- _The task_:
Restate word for word the lines in the listing below, starting at the line containing "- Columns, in" and ending at the line containing "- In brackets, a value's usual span", both included; leave out the rest.

+--

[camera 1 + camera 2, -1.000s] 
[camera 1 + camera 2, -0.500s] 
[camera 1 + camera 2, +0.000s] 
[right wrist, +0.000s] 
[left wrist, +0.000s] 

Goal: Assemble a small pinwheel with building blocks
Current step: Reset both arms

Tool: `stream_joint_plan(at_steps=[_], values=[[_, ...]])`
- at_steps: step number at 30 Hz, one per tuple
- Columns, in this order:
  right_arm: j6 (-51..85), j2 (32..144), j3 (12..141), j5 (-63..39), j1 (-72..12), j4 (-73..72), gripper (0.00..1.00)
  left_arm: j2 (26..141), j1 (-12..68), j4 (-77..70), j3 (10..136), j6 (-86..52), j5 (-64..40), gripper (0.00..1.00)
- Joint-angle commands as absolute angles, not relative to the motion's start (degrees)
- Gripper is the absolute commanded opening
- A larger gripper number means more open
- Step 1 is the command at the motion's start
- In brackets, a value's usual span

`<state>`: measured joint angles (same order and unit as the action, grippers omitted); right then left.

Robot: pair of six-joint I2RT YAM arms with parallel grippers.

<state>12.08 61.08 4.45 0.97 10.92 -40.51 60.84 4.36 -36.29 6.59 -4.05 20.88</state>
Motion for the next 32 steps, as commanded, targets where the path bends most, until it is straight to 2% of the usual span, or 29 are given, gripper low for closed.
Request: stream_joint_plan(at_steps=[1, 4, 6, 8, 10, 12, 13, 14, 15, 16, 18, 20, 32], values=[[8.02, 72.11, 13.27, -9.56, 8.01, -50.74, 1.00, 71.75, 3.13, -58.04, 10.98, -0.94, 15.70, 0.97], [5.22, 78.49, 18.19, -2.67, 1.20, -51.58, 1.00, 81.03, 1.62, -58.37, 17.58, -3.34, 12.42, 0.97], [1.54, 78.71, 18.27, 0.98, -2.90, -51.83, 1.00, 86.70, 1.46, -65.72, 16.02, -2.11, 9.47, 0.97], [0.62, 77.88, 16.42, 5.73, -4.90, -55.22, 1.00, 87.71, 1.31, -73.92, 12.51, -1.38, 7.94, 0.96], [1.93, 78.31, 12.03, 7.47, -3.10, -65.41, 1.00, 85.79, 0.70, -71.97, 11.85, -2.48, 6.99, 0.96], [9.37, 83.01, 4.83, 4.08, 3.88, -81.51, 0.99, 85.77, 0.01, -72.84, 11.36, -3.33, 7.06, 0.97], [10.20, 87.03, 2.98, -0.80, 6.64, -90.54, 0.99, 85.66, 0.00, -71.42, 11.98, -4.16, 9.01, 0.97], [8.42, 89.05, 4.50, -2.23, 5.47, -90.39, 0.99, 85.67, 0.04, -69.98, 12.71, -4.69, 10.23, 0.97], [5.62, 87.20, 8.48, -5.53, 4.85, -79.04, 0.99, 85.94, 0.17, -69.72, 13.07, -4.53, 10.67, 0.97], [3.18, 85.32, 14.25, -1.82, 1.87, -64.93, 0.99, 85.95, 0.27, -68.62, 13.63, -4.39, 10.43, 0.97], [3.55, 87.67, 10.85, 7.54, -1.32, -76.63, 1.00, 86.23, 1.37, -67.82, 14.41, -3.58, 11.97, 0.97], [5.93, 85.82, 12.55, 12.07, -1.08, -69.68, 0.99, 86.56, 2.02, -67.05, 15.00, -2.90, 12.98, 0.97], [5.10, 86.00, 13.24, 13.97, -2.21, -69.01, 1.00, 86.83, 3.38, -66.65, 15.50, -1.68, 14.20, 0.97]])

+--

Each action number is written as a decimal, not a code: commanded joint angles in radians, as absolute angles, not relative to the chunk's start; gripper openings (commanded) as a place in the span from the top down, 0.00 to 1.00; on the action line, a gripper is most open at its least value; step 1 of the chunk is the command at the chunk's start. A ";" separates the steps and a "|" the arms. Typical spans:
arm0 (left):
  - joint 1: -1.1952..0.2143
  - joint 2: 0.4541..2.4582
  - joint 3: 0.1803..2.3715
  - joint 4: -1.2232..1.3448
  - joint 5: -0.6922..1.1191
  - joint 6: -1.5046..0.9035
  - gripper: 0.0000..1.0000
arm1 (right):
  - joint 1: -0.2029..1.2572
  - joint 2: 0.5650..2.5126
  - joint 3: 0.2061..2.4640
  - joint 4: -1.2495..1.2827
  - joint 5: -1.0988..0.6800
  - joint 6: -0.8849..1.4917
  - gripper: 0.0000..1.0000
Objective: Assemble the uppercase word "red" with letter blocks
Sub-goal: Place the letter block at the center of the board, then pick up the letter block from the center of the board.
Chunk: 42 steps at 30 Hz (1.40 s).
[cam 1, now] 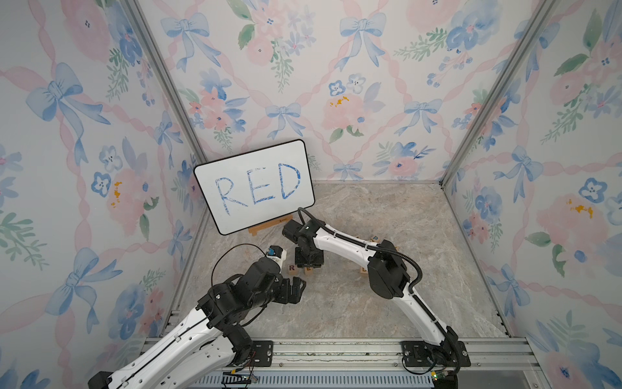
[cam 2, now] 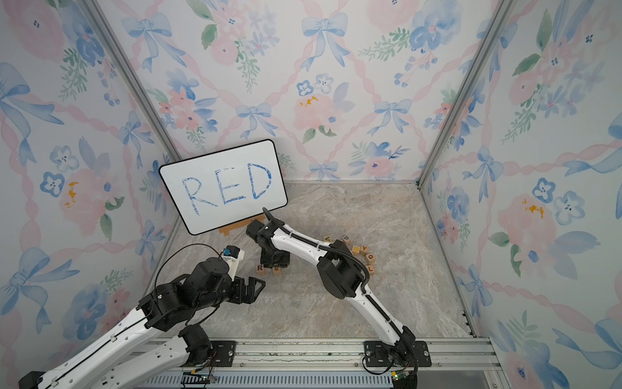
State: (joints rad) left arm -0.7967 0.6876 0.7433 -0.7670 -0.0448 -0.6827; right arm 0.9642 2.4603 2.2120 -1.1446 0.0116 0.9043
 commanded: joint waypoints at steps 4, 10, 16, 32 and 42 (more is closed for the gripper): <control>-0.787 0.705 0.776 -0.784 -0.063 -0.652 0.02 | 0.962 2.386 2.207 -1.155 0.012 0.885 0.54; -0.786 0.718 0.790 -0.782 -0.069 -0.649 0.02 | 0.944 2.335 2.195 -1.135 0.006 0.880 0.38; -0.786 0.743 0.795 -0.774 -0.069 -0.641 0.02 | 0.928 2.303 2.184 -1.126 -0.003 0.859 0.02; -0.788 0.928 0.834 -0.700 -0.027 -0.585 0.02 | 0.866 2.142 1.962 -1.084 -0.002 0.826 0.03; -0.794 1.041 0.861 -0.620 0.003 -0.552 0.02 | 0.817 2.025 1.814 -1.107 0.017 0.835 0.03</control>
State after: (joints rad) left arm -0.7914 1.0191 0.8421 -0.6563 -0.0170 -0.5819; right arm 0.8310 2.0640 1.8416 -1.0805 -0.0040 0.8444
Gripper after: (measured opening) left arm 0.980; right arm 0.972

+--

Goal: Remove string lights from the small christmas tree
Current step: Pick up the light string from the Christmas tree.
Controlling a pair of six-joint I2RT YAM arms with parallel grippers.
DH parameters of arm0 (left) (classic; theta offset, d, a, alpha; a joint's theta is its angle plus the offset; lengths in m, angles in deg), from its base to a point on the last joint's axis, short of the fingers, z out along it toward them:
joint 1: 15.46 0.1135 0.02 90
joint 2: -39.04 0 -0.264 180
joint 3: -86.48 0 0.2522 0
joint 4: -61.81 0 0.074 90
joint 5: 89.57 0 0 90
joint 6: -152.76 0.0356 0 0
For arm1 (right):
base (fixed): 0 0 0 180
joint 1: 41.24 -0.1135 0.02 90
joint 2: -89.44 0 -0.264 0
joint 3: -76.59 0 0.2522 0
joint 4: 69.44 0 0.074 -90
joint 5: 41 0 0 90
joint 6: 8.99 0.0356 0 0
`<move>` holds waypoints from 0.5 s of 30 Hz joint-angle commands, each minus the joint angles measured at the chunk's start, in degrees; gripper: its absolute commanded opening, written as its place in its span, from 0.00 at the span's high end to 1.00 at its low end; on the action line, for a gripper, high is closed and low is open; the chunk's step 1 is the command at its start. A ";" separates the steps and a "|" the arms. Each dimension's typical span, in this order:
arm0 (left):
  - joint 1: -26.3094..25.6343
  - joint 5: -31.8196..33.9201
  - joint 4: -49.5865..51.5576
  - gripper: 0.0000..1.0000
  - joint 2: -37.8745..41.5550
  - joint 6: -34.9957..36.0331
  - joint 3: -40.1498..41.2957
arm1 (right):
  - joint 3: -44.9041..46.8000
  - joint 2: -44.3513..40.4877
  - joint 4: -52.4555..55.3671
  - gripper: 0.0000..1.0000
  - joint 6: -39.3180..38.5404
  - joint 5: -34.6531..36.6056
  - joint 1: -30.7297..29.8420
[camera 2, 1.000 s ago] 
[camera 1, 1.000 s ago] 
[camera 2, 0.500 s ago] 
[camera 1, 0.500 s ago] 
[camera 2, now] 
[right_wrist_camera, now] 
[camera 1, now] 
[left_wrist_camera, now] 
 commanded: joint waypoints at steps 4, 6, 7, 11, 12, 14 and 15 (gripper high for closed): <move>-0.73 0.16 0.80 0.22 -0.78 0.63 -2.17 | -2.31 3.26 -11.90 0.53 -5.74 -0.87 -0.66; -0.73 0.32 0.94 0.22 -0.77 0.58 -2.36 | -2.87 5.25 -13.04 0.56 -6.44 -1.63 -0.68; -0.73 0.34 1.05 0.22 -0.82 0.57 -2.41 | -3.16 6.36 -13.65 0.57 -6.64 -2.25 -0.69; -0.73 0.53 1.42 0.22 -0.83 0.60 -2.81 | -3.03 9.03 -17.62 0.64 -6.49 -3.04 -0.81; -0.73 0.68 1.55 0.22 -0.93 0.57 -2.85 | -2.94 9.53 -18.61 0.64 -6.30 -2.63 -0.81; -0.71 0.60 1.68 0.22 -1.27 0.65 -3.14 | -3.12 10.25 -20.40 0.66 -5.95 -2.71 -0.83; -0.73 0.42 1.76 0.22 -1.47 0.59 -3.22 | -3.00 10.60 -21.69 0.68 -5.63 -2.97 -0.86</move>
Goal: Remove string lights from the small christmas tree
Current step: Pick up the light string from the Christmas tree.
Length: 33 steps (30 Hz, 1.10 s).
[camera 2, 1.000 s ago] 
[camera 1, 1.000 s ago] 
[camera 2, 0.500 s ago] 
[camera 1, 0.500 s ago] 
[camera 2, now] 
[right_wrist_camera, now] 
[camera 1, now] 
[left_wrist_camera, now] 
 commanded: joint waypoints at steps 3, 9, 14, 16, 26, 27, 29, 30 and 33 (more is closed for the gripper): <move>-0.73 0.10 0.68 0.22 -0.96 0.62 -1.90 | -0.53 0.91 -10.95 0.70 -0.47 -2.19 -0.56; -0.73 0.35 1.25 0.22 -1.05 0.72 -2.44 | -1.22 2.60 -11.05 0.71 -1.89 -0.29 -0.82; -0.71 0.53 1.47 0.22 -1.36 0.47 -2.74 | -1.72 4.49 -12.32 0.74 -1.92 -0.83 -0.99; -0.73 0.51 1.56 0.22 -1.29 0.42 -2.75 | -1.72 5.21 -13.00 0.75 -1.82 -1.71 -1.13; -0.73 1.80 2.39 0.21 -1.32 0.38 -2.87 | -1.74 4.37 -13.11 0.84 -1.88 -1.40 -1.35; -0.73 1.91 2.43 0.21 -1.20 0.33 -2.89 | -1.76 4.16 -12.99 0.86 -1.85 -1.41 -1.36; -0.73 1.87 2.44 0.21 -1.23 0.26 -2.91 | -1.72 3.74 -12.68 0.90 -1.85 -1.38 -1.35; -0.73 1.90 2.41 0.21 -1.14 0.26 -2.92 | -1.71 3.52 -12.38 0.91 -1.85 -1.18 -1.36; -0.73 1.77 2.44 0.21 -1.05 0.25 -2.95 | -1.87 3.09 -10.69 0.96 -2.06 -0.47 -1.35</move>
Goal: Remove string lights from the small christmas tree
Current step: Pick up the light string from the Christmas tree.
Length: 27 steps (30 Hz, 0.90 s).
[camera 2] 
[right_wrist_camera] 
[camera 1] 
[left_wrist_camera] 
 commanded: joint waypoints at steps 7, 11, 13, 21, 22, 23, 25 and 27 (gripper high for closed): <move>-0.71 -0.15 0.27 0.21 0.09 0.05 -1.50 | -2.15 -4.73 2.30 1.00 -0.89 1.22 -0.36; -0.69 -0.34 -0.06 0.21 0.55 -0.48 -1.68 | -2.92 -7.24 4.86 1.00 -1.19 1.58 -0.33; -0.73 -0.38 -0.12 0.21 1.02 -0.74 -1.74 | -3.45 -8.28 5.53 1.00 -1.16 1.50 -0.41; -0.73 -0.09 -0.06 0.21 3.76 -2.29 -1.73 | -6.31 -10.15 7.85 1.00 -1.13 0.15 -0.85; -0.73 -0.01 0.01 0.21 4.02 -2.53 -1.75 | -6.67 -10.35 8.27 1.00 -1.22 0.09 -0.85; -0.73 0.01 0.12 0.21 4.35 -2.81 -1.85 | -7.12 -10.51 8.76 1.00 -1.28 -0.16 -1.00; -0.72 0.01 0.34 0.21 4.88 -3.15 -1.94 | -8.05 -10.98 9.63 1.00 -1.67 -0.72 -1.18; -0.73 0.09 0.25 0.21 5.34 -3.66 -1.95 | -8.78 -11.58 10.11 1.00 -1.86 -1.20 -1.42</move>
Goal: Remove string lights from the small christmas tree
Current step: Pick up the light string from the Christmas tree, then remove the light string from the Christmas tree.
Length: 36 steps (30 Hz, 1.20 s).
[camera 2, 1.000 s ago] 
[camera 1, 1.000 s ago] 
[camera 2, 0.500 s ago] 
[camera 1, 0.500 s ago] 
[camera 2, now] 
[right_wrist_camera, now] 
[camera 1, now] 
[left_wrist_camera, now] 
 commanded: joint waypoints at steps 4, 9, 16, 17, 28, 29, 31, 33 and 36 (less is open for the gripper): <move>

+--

- _Answer section_:
- Columns, in this order:
  right_arm: j6 (-51..85), j2 (32..144), j3 (12..141), j5 (-63..39), j1 (-72..12), j4 (-73..72), gripper (0.00..1.00)
  left_arm: j2 (26..141), j1 (-12..68), j4 (-77..70), j3 (10..136), j6 (-86..52), j5 (-64..40), gripper (0.00..1.00)
- Joint-angle commands as absolute angles, not relative to the motion's start (degrees)
- Gripper is the absolute commanded opening
- A larger gripper number means more open
- Step 1 is the command at the motion's start
- In brackets, a value's usual span

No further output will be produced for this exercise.